You don’t need to spend millions to be curious, she says. All you need to do is take a walk downtown or look around in your living space. When designing Inside Out (2015) for example, she was roaming the streets of her native San Francisco, and kept practicing in her head.
“Mind the spark in your friends, mind the spark in your family. Don’t overlook things you think you know well.”
When making Luca (2021), she and the crew had the opportunity to visit Cinque Terre, the place where the story takes place. Their curiosity was sparked even before they left for it, inspiring them to watch a great many Italian cult classics, and look at thousands of photos from the 20th century. By the time they arrived, it was turned it a sort of game. They followed the locals around without forming any expectations, in the hopes of getting closer to the essence of things. One of the character designers made such a thorough study of the walls there that they could have easily reproduce all cracks and patterns from memory.
“All those hundreds of hours I spent being curious, it was exactly what allowed me to design 43 characters in 3 hours. I just sat down and it all came out.”
When, a couple of days after the trip, she showed the first drafts, no one could believe she was able to produce drawings within such short period of time and of such high quality. The lesson for her was that thanks to all that research and preparation, she had everything in her head by the time she sat down to design.
Meaning at deeper levels is what can turn characters into genuine, mature heroes, made evident by the tinies details and the finishing touches. Although fashion is her passion and collecting clothes a beloved hobby, she underlined more than once that being enthusiastic is generally not enough.
“Being close to something and enjoying it is not enough.”
You can use intriguing forms to boost your self-confidence or incredible drawing skills to cover up weaknesses, but unless you understand the hows and the whys, it’s not going to work. An artist needs to know what they want to stand for, which is something she realised after she submitted her first work to Pixar. If she wanted to create authentic characters, she would need the experience the world where the story takes places, as well as the feelings of the characters.

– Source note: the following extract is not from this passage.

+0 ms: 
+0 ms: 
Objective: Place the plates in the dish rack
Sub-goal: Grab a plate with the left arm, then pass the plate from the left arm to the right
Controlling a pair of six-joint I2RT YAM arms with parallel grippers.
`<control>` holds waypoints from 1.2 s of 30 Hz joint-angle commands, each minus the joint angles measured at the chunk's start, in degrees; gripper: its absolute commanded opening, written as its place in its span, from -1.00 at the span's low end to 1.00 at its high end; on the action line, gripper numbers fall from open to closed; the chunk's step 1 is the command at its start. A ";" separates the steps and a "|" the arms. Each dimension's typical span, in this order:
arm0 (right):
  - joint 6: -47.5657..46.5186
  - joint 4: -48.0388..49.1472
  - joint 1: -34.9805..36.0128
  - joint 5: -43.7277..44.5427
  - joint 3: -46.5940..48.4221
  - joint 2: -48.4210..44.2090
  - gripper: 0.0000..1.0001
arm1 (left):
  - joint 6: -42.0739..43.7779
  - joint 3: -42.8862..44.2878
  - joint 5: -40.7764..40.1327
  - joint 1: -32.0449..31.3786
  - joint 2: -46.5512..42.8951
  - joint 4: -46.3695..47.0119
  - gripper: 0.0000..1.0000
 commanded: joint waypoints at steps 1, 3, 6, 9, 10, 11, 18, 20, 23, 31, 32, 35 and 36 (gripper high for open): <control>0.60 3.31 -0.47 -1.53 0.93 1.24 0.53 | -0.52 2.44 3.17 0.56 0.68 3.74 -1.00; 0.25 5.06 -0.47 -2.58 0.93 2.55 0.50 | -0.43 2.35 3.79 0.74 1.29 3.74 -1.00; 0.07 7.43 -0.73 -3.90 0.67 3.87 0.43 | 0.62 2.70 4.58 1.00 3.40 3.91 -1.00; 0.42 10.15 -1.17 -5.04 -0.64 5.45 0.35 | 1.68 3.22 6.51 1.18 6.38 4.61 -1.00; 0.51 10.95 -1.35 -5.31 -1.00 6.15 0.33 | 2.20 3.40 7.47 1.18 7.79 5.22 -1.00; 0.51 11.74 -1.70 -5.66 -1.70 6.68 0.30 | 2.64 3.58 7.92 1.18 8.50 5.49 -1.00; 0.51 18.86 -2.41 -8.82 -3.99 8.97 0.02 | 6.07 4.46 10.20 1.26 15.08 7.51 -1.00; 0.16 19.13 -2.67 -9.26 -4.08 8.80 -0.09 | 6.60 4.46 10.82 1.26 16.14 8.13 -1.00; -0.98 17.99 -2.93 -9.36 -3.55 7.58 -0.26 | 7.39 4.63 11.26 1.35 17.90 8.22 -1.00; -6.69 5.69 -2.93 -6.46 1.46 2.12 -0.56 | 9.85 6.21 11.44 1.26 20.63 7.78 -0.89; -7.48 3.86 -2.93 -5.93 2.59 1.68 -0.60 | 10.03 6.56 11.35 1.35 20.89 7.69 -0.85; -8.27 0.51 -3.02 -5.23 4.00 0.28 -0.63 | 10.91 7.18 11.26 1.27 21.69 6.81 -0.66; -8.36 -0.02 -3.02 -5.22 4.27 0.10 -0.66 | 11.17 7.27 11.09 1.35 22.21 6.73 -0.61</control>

The talk was followed by a lengthy Q&A session, where one of the most important questions was immediately raised: How can you, as a young designer and emerging artist, manifest all that? Her reply was more relevant than ever, pointing out that anyone can learn to design, it is much more important to be able to show how you approach and see the world. Depicting thoughts clearly is the more difficult task. To master this, it’s not drawing classes you need, but the right approach.